Gomburza
The martyrdom of Fathers Mariano Gomez, Jose Burgos and Jacinto Zamora - collectively known as GOMBURZA culminated in February 17, 1872.
Champions of the secularization movement, the priest was the common denominator in the lives of Gomez, Burgos and Zamora. Burgos wrote the Manifesto a la Noble Nacion Espanol (Manifest to the Noble Country of Spain) which attacked the friars who attempted to downgrade the Filipino clergy. Gomez organized a large number of Filipino priests in his archdiocese to raise funds to defend the cause of secularization. Zamora, on one occasion, celebrated with two other Filipino Priests, a high mass scheduled to be said by Franciscan friars. Such an acts was condemned since Filipino Priests often serve as assistants to Spanish friars. Except for Gomez who was in Cavite, Burgos and Zamora were arrested in Manila on the night of January 21 while the mutiny at Fort San Felipe was still ranging. Obviously, it was not on the basis of evidence of their participation in the mutiny that they were arrested. Their active espousal of the rights of the Filipino clergy was the real reason for their arrest and eventual execution.
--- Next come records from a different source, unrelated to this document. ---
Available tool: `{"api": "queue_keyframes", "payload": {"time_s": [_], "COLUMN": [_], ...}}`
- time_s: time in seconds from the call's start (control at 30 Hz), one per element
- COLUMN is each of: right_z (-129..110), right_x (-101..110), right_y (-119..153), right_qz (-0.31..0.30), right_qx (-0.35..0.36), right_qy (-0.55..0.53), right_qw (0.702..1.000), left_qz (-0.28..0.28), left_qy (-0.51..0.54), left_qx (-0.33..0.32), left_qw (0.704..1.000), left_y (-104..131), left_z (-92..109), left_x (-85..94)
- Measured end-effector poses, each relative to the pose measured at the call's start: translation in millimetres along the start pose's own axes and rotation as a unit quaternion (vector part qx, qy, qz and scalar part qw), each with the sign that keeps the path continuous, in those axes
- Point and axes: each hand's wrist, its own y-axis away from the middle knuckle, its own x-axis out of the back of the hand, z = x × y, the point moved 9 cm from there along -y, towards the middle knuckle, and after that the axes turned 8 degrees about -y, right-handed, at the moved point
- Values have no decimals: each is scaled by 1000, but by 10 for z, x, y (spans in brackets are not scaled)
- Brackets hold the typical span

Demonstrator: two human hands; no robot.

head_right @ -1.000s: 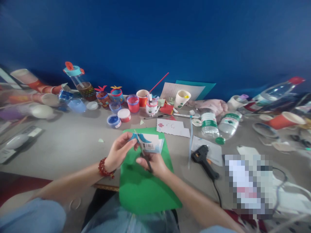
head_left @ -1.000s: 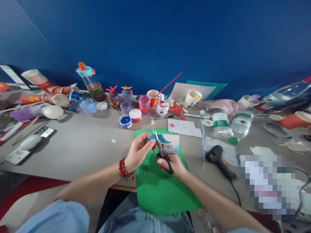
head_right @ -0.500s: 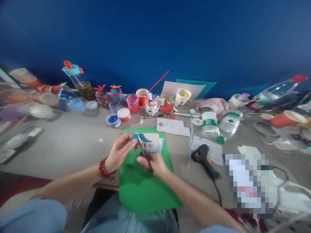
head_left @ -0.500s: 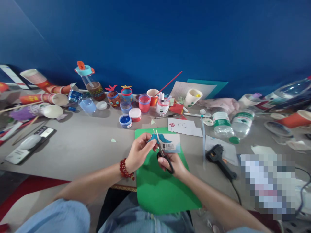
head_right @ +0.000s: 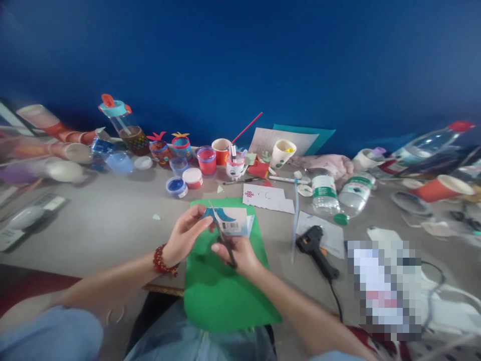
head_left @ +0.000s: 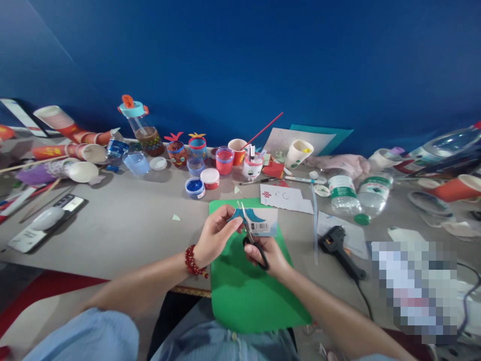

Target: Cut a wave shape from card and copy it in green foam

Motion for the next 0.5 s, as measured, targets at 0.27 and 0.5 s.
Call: {"api": "queue_keyframes", "payload": {"time_s": [0.27,0.5], "right_z": [-11,-78], "right_x": [-40,-60], "right_y": [11,-1], "right_qz": [-13,-17], "right_qx": [-11,1], "right_qy": [-14,-38], "right_qw": [1000,999], "left_qz": [11,6], "left_qy": [-55,-45], "left_qx": [-30,-27], "left_qw": [998,999], "left_y": [-33,-21], "left_z": [51,58], "left_x": [78,36]}}
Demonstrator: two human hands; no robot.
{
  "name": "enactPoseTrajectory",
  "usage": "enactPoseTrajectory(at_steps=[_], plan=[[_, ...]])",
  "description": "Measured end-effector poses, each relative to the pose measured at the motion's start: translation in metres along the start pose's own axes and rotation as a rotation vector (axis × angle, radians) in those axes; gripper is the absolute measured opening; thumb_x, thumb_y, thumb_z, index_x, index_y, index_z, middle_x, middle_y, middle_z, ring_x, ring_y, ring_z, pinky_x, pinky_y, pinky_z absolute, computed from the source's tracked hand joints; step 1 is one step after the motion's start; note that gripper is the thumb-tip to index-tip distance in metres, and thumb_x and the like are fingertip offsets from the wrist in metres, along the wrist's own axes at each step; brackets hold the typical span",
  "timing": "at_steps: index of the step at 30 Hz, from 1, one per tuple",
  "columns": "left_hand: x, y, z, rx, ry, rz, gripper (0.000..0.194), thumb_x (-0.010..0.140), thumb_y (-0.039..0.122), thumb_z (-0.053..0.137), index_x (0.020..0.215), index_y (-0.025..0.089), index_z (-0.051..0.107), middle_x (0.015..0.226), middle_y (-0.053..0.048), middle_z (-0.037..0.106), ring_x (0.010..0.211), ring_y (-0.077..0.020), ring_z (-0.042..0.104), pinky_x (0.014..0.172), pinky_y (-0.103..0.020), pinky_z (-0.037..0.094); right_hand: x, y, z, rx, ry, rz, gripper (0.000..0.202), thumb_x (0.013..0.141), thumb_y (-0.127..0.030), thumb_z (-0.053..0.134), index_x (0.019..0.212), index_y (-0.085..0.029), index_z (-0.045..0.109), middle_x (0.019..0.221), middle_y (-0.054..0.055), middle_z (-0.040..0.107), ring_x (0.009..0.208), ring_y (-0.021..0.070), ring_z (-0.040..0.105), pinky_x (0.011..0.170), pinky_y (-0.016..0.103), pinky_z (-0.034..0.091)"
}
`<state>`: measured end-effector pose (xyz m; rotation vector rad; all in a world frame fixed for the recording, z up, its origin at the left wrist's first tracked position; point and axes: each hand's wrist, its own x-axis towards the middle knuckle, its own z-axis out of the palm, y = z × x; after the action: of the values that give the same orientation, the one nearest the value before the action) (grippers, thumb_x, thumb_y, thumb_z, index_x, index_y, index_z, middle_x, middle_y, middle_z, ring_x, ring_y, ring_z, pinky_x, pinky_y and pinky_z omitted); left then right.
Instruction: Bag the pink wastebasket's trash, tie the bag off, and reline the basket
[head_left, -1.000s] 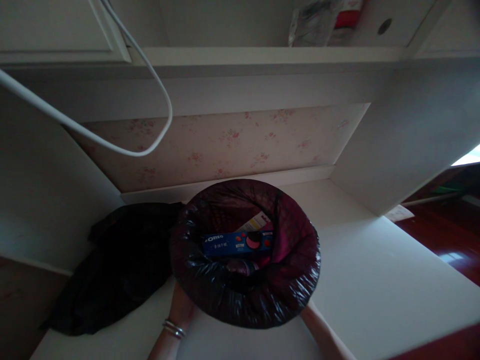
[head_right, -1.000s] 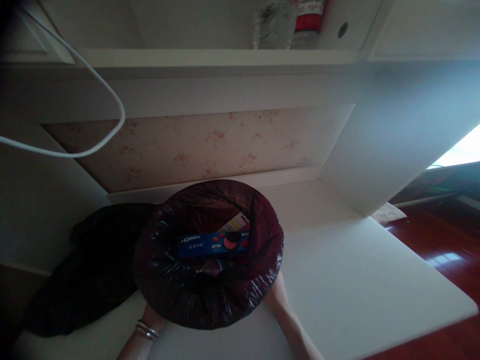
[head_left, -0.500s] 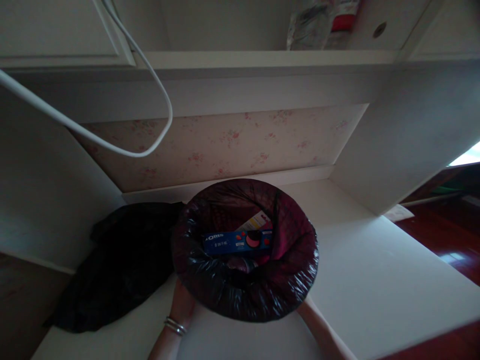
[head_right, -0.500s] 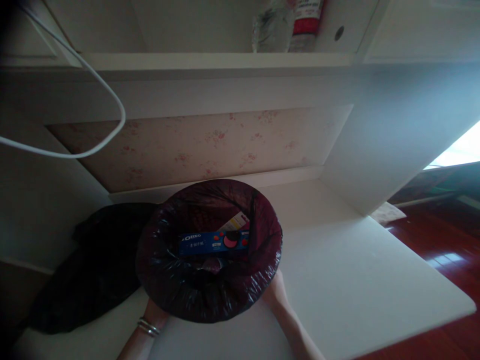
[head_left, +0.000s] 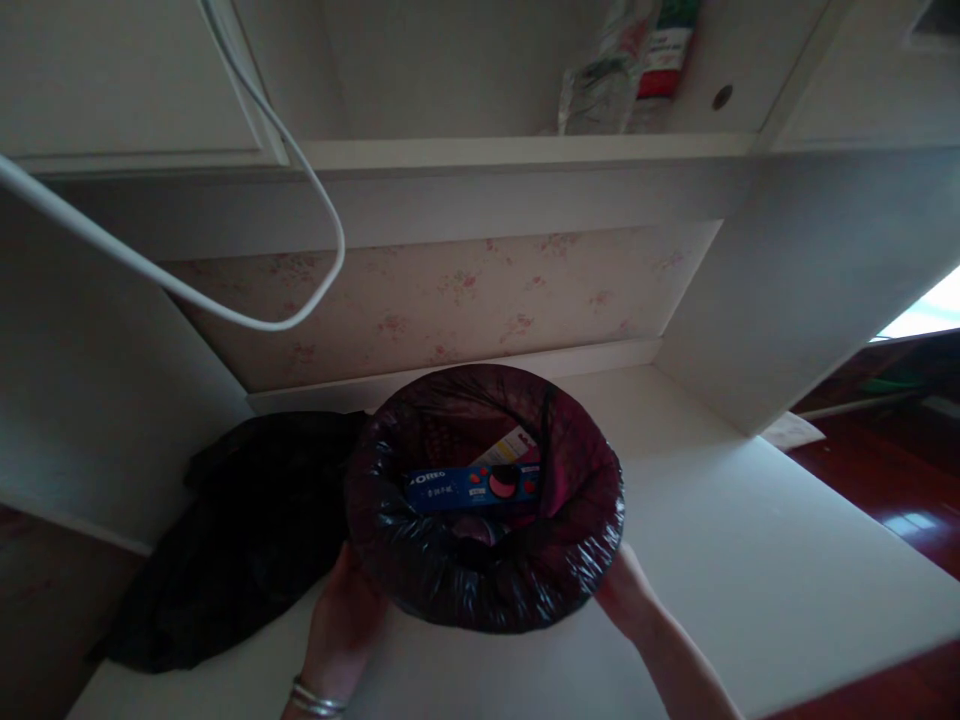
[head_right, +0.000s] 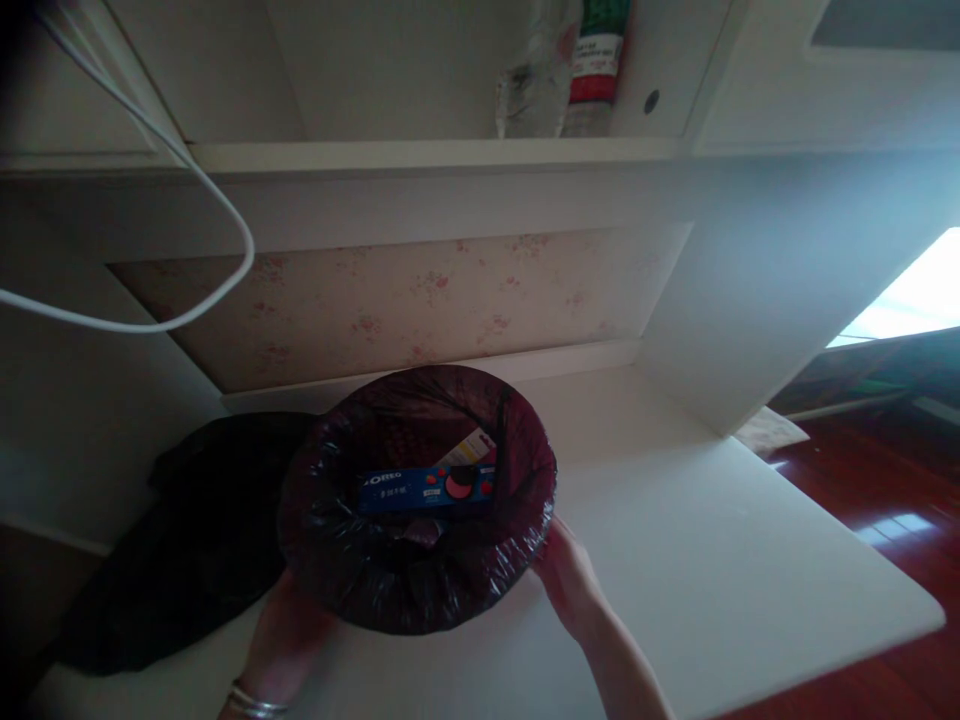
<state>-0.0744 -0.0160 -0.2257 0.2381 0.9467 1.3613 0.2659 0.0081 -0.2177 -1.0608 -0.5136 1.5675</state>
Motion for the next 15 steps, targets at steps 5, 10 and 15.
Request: enactPoseTrajectory(at_steps=[5,10,15], plan=[[-0.032,0.014,0.025,-0.1,-0.184,0.069,0.039,0.102,0.023,0.04,0.102,0.027,0.078,0.108,-0.004,0.079,0.098,-0.0194,0.075,0.084,-0.032,0.062,-0.008,-0.018,0.014,0.111,-0.133,0.095,0.032,0.077,-0.046,0.077,0.1,-0.024,0.077,0.102,0.004,0.079,0.089,0.0201,0.07,0.079,0.032,0.053],[-0.041,0.023,0.043,-0.168,-0.365,0.064,0.047,0.104,0.024,0.03,0.109,0.021,0.077,0.109,-0.008,0.079,0.101,-0.0209,0.075,0.087,-0.034,0.061,-0.008,-0.031,0.021,0.16,-0.143,0.071,0.028,0.076,-0.043,0.079,0.096,-0.024,0.076,0.093,0.001,0.079,0.08,0.0173,0.069,0.075,0.031,0.053],[-0.043,0.033,0.051,-0.222,-0.375,-0.014,0.045,0.103,0.019,0.033,0.106,0.023,0.078,0.109,-0.006,0.079,0.1,-0.0194,0.075,0.088,-0.03,0.06,-0.012,-0.049,0.029,0.189,-0.143,0.06,0.027,0.076,-0.046,0.078,0.09,-0.024,0.075,0.087,0.0,0.077,0.073,0.0162,0.066,0.071,0.031,0.054]])
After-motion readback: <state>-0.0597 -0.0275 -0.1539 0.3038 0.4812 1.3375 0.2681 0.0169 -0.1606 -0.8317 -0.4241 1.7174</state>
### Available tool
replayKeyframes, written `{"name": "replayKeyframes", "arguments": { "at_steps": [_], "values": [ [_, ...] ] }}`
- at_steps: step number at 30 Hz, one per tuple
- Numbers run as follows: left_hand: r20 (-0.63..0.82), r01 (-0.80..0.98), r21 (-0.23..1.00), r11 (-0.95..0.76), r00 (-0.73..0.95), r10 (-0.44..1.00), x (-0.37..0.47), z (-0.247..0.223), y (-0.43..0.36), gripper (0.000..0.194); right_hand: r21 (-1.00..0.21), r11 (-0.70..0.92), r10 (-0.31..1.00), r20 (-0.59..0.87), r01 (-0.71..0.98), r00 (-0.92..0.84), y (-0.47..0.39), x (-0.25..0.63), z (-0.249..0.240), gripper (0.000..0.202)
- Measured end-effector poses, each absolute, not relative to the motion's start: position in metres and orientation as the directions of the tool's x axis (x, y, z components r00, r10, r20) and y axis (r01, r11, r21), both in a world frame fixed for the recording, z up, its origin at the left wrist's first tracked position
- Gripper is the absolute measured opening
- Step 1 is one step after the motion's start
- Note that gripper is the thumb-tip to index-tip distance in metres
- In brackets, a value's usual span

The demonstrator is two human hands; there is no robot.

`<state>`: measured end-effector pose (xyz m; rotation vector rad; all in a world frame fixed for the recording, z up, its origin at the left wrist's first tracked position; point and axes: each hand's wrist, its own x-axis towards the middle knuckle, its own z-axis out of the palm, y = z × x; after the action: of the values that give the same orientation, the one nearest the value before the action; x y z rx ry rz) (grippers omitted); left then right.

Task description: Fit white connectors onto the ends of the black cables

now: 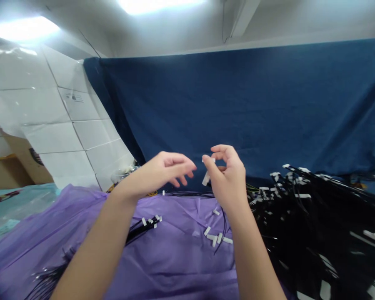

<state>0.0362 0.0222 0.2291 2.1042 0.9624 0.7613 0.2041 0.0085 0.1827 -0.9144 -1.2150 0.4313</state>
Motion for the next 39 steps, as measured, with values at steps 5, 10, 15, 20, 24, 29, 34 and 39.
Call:
{"name": "replayKeyframes", "arguments": {
  "at_steps": [5, 10, 15, 20, 24, 29, 34, 39],
  "values": [
    [0.201, 0.227, 0.894, -0.385, 0.565, 0.800, 0.050, 0.213, 0.005, 0.031, -0.787, 0.596, 0.755, 0.616, 0.158, 0.223, 0.009, 0.197, 0.182, 0.032],
    [0.191, -0.011, 0.976, -0.216, 0.514, 0.836, 0.047, 0.187, 0.020, 0.031, -0.809, 0.580, 0.798, 0.588, 0.101, 0.130, 0.013, 0.187, 0.179, 0.030],
    [0.163, -0.099, 0.987, -0.130, 0.521, 0.838, 0.035, 0.183, 0.020, 0.025, -0.837, 0.547, 0.834, 0.547, 0.018, 0.072, 0.014, 0.178, 0.177, 0.027],
    [0.151, -0.126, 0.987, -0.102, 0.493, 0.857, 0.029, 0.186, 0.012, 0.016, -0.863, 0.505, 0.862, 0.503, -0.024, 0.058, 0.009, 0.177, 0.179, 0.033],
    [0.119, -0.160, 0.986, -0.042, 0.512, 0.851, 0.026, 0.189, 0.007, 0.017, -0.886, 0.463, 0.886, 0.463, -0.013, 0.015, 0.002, 0.181, 0.183, 0.033],
    [0.144, -0.119, 0.988, -0.096, 0.516, 0.844, 0.027, 0.190, 0.005, 0.020, -0.880, 0.475, 0.879, 0.475, 0.004, -0.034, -0.006, 0.182, 0.186, 0.034],
    [0.211, -0.064, 0.976, -0.208, 0.516, 0.831, 0.027, 0.187, 0.009, 0.022, -0.881, 0.471, 0.877, 0.473, -0.048, -0.078, -0.008, 0.179, 0.186, 0.032],
    [0.219, -0.118, 0.976, -0.185, 0.465, 0.858, 0.027, 0.187, 0.011, 0.021, -0.905, 0.412, 0.894, 0.424, -0.108, -0.146, -0.009, 0.181, 0.187, 0.032]
  ]
}}
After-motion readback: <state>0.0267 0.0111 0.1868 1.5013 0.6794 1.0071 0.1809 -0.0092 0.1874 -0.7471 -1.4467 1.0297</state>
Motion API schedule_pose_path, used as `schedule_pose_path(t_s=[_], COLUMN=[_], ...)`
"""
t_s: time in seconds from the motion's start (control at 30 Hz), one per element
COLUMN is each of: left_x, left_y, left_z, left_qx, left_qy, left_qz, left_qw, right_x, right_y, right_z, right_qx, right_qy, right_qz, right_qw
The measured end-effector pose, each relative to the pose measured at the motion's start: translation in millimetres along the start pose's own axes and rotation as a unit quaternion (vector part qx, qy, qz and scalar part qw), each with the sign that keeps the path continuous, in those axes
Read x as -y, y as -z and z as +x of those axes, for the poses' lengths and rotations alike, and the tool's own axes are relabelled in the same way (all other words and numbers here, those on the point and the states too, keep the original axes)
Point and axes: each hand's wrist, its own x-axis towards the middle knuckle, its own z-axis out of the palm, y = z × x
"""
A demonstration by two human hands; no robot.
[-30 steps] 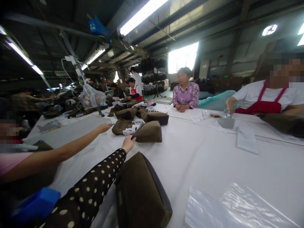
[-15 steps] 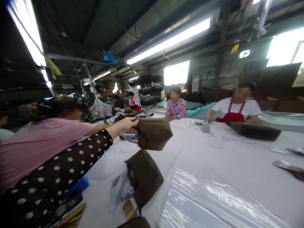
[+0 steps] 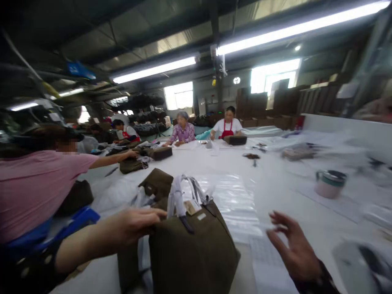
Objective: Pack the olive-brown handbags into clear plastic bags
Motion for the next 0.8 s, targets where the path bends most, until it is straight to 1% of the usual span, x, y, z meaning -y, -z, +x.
schedule_pose_path(t_s=[0.07, 0.1, 0.13, 0.2, 0.23, 0.3, 0.33, 0.4, 0.47, 0.53, 0.6, 0.7, 0.73, 0.8], left_x=[-27, -38, -47, -58, -60, -59, -57, -53, -48, -43, -37, -31, -32, -41], left_y=[-43.7, -60.9, -74.4, -90.9, -95.2, -99.8, -101.3, -104.8, -110.3, -118.2, -127.2, -137.4, -139.1, -140.8], left_z=[-23, -35, -46, -66, -74, -88, -94, -103, -107, -108, -106, -99, -96, -91], left_qx=[0.029, 0.032, 0.025, -0.006, -0.021, -0.044, -0.054, -0.075, -0.095, -0.111, -0.142, -0.196, -0.206, -0.207], left_qy=[-0.072, -0.101, -0.122, -0.134, -0.129, -0.106, -0.090, -0.054, -0.023, 0.001, 0.028, 0.067, 0.069, 0.045], left_qz=[0.042, 0.061, 0.078, 0.099, 0.105, 0.112, 0.114, 0.123, 0.138, 0.142, 0.130, 0.095, 0.091, 0.106], left_qw=[0.996, 0.993, 0.989, 0.986, 0.986, 0.987, 0.988, 0.988, 0.986, 0.984, 0.981, 0.974, 0.972, 0.971], right_x=[10, 19, 29, 53, 65, 88, 97, 110, 118, 125, 128, 127, 126, 126], right_y=[15, 18, 19, 18, 16, 13, 11, 3, -7, -17, -22, -21, -19, -15], right_z=[-9, -14, -20, -32, -37, -45, -46, -44, -36, -27, -18, -8, -5, 4], right_qx=[0.077, 0.112, 0.147, 0.235, 0.284, 0.359, 0.377, 0.375, 0.355, 0.336, 0.319, 0.291, 0.281, 0.263], right_qy=[0.037, 0.064, 0.091, 0.120, 0.117, 0.085, 0.059, 0.019, 0.016, 0.035, 0.054, 0.084, 0.101, 0.143], right_qz=[-0.016, -0.028, -0.038, -0.010, 0.021, 0.091, 0.117, 0.137, 0.112, 0.066, 0.027, -0.019, -0.038, -0.078], right_qw=[0.996, 0.991, 0.984, 0.964, 0.951, 0.925, 0.917, 0.917, 0.928, 0.939, 0.946, 0.953, 0.954, 0.951])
Rafael Izquierdo, who ordered the arrest of the priests, wanted to humiliate them. First he requested Archbishop Meliton Martinez to unfrock the priests. The Archbishop refused, believing the priests were innocent of the charges of treason. Instead, he ordered the toiling of the bells as one last salute to the martyred clerics.
Izquierdo made the execution a public spectacle to strike terror in the minds of the restive populace. On February 17, the day of execution, Filipinos from all parts of Manila as well as the neighboring provinces gathered at Bagumbayan (now part of Rizal Park) where the priests would be garroted. Most of them believed the priests were not guilty. So, as they passed them, they fell on their knees and bared their heads as a sign of their reverence and respect.
Their hideous garrote may have snuffed out the lives of the three but it did not kill-in fact, it nurtured the flames of the fight for freedom from the Spanish colonizers.